In this intriguing book, Steve Crews turns over stones that have lain undisturbed for more than 50 years as he seeks to unravel a family mystery rooted in the Korean War. Using old-fashioned shoe leather rather than the Internet, Crews digs out official reports and other accounts relating to the July 1952 shooting death of Staff Sergeant Grover Gene McGuire – his father.
The shooting was ruled accidental, but as Crews follows the long paper trail — a quest sparked by some unrelated family research — he unearths inconsistencies and contradictions in the official records, raising the specter of suicide or something more sinister.
The plot thickens as we learn that one of two witnesses at the shooting was another airman, Fred Randall Crews, who two years later married McGuire’s widow and became step-father to her infant son Stevie. Crews notes that no one from either family attended that wedding, something he calls “a little strange,” while admitting there could have been good reasons for their absence.
That typifies the author’s approach: he piles up inconsistent and suspicious elements, ponders them, offers theories but stops short of reaching definitive conclusions.

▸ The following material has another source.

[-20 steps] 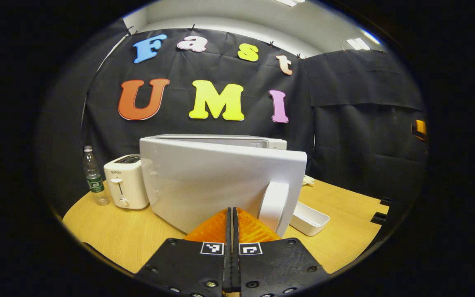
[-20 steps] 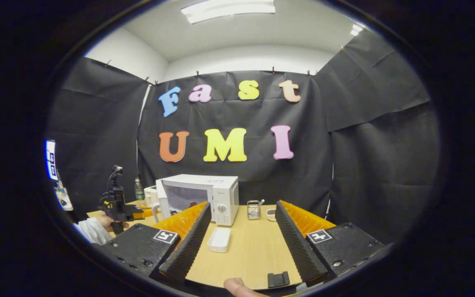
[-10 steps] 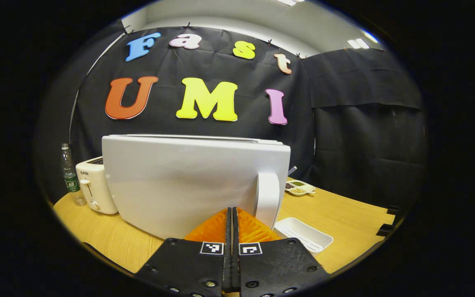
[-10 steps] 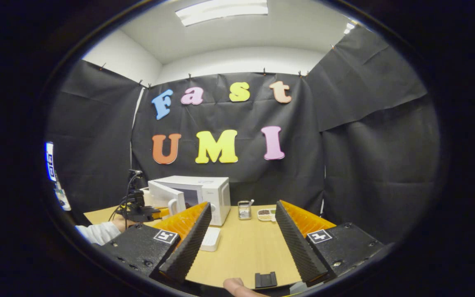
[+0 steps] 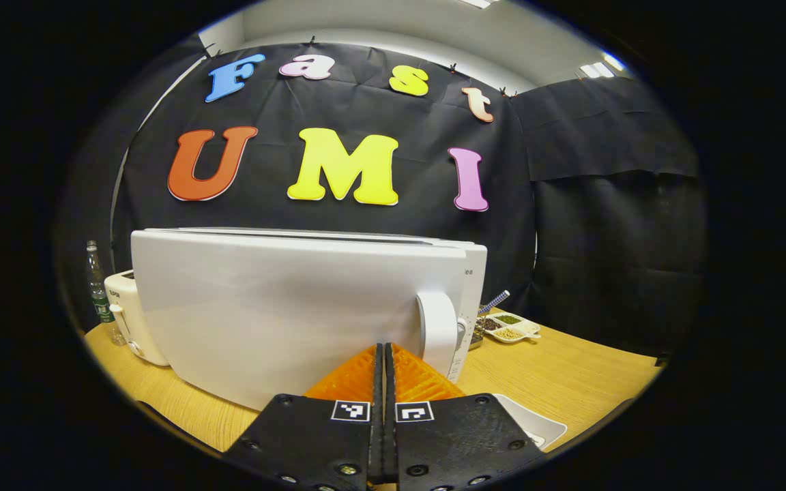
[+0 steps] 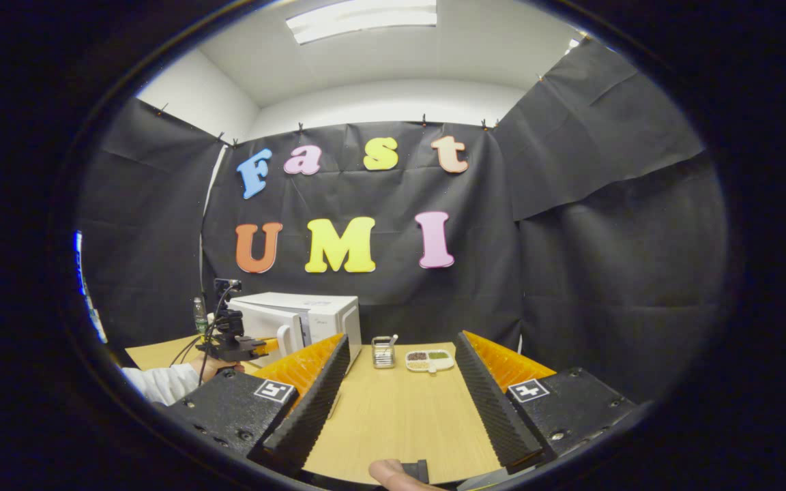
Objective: Open the microwave oven with the left hand, put the food in, and close the microwave oven.
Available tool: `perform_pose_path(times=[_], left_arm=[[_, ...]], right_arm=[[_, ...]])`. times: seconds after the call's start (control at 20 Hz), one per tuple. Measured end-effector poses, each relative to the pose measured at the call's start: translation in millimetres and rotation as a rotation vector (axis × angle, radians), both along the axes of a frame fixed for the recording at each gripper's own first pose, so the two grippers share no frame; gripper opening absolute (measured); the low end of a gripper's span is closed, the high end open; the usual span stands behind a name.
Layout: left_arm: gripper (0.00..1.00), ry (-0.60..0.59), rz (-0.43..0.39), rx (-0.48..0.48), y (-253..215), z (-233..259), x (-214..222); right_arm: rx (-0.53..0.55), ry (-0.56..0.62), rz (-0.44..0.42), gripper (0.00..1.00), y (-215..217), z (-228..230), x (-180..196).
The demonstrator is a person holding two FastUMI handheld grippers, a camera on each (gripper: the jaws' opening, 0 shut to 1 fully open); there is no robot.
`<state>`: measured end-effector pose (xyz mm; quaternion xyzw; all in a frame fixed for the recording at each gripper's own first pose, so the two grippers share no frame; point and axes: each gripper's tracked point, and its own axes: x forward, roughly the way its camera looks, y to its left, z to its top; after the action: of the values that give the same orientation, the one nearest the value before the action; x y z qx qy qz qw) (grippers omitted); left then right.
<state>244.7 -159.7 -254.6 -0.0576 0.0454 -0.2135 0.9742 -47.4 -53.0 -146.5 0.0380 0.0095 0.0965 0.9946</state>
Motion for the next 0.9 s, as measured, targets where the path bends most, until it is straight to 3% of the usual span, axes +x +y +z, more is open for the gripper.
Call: perform_pose_path(times=[0.15, 0.2, 0.3, 0.35, 0.4, 0.45, 0.5, 0.55, 0.6, 0.65, 0.7, 0.75, 0.85, 0.9], left_arm=[[0.0, -0.001, 0.007, -0.008, -6, 1, 17], [0.0, -0.002, 0.017, -0.009, -7, 0, 23], [0.0, 0.009, 0.037, -0.017, -12, 0, 36], [0.0, 0.018, 0.045, -0.024, -13, 0, 39], [0.12, 0.003, 0.045, -0.027, -16, 5, 42], [0.0, 0.015, 0.065, -0.019, -13, 2, 48], [0.12, 0.017, 0.071, -0.034, -16, 5, 48], [0.0, 0.019, 0.078, -0.036, -15, 6, 50], [0.0, 0.031, 0.079, -0.031, -16, 5, 48], [0.0, 0.023, 0.079, -0.026, -16, 6, 48], [0.0, 0.024, 0.08, -0.028, -16, 5, 47], [0.0, 0.023, 0.084, -0.028, -15, 6, 47], [0.0, 0.034, 0.111, -0.024, -14, 6, 47], [0.0, 0.038, 0.126, -0.007, -13, 6, 48]], right_arm=[[-0.013, -0.025, -0.01, 0.91, -8, 1, 8], [-0.015, -0.024, -0.012, 0.99, -10, -1, 12], [-0.015, -0.016, -0.011, 0.99, -13, -6, 18], [-0.011, -0.017, -0.01, 0.91, -15, -6, 20], [-0.005, -0.019, -0.009, 0.91, -16, -6, 22], [0.005, -0.026, -0.002, 0.91, -16, -6, 23], [0.016, -0.028, 0.01, 0.92, -15, -6, 23], [0.023, -0.03, 0.017, 0.99, -14, -8, 24], [0.027, -0.033, 0.018, 0.91, -15, -8, 25], [0.027, -0.032, 0.015, 0.91, -16, -10, 26], [0.027, -0.028, 0.014, 0.99, -16, -11, 26], [0.028, -0.025, 0.016, 0.91, -14, -11, 24], [0.037, -0.024, 0.018, 0.91, -11, -8, 20], [0.034, -0.019, 0.016, 0.99, -9, -8, 18]])
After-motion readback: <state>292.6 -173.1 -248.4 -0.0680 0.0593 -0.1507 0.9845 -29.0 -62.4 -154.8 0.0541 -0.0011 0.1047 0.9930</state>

This repeated raising of expectations that go nowhere is initially frustrating for readers, but for Crews, who didn’t know his biological father’s name until age 58, none of that seems to matter: what’s important for him — and what begins to transport readers — is the journey of discovery.

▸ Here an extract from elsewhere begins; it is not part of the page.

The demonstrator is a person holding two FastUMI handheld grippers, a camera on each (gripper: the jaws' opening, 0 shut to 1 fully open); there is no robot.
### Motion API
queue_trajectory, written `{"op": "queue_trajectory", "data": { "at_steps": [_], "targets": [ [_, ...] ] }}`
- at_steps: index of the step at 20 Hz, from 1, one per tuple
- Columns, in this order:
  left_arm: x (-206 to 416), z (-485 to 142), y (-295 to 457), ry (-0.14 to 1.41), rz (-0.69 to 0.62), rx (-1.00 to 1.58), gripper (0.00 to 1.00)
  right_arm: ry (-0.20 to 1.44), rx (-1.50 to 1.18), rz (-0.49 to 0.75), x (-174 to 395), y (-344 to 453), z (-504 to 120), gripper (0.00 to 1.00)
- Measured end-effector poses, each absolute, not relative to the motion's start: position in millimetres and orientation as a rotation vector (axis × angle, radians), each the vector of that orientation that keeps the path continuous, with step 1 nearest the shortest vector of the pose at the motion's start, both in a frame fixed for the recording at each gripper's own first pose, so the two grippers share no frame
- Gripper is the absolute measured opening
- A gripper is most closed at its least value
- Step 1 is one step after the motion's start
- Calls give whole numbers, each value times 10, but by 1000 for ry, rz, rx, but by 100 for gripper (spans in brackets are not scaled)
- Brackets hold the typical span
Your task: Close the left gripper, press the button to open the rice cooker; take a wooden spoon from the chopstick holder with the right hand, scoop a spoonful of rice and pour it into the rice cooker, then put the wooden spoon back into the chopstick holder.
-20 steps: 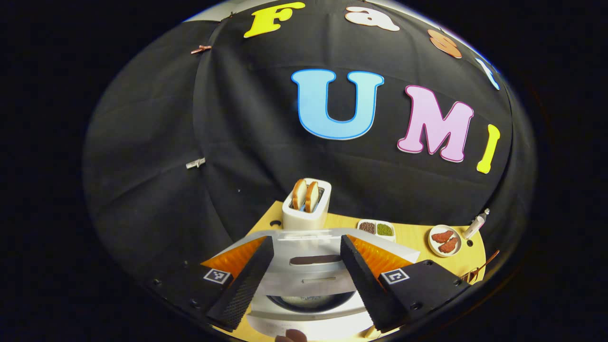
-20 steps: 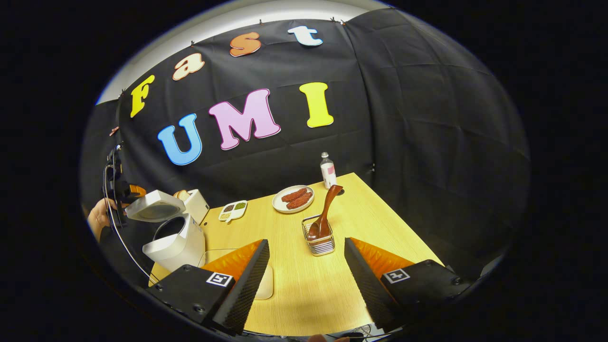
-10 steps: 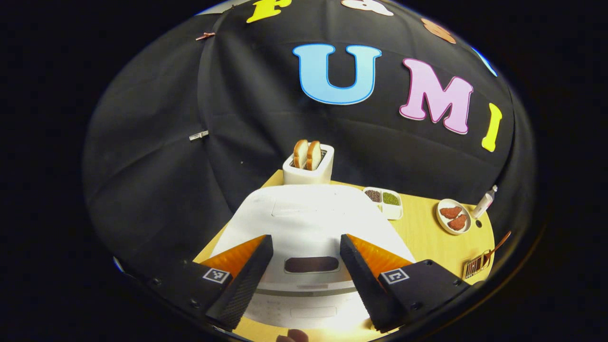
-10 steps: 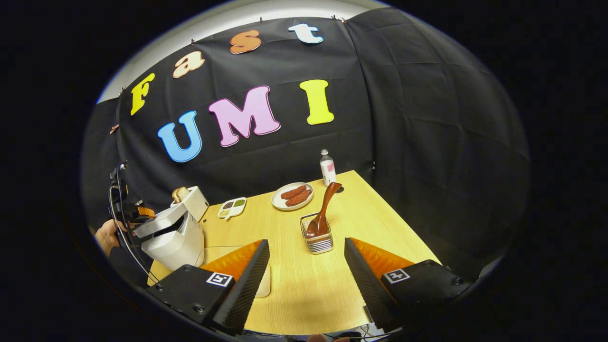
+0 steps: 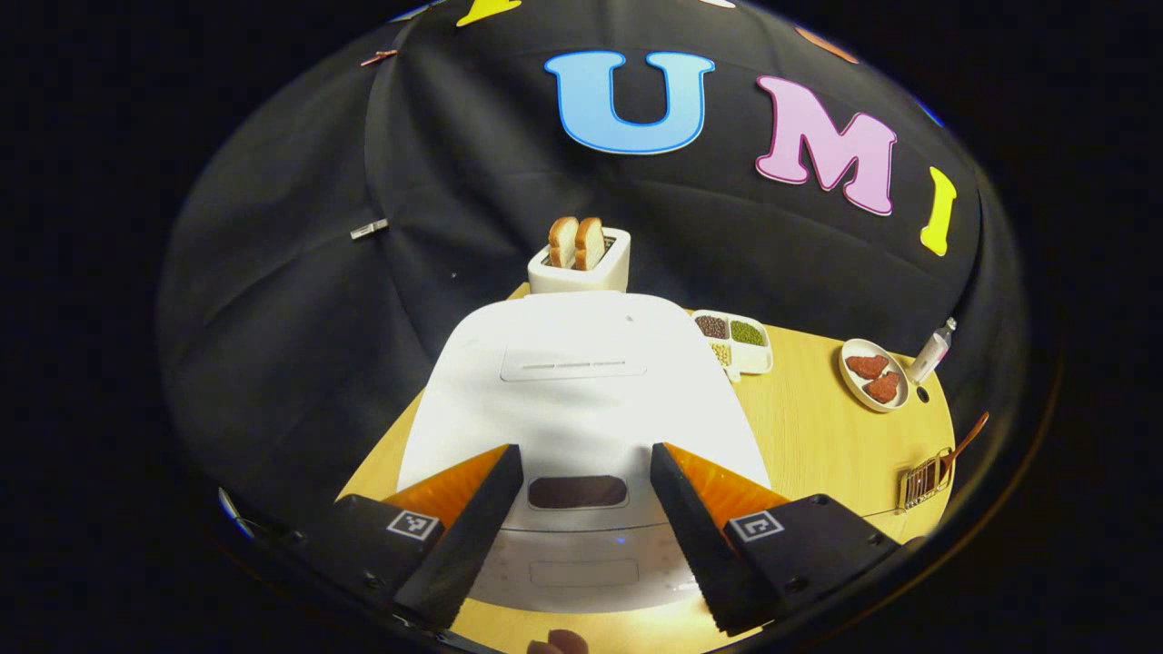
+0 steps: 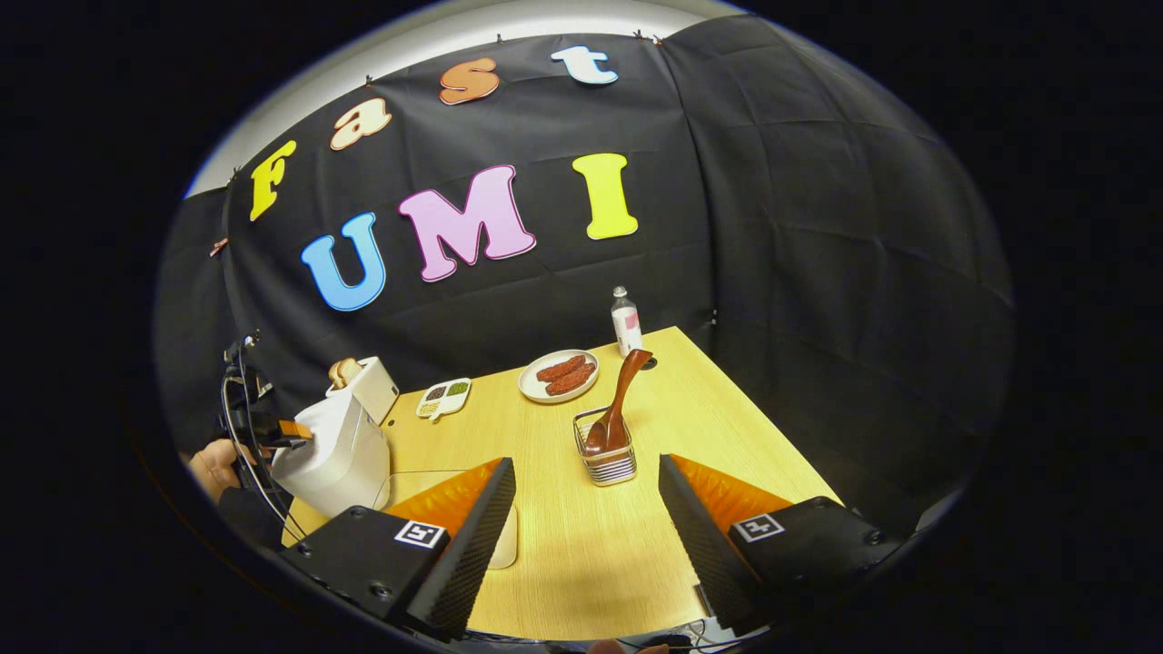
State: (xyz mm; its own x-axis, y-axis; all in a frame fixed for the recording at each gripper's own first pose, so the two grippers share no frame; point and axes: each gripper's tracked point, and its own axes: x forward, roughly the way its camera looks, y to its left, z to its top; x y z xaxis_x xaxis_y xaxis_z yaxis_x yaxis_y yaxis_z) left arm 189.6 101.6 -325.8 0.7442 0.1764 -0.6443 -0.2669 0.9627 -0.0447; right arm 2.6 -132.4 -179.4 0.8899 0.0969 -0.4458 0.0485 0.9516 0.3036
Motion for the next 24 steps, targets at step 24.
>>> {"op": "queue_trajectory", "data": {
  "at_steps": [24],
  "targets": [
    [1378, -1764, 745, 191, 123, -140, 93, 391, 295, 56, 100, -1268, -1512, 98]
  ]
}}
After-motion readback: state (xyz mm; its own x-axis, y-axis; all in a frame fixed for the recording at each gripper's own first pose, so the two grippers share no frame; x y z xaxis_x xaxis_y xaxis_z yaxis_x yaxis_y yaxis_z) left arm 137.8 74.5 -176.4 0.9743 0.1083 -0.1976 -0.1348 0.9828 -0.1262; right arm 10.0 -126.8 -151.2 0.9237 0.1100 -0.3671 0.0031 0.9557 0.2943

Like his father and stepfather, Crews is a military man who served in Vietnam, the Philippines and South Korea. His knowledge of military protocols and operations lends the book an authenticity that will likely appeal to other military personnel. But this short book (with rather large type) is an easy read, so non-military readers should find the time investment worthwhile as well, and may perhaps develop their own theories about what really happened in Korea all those years ago.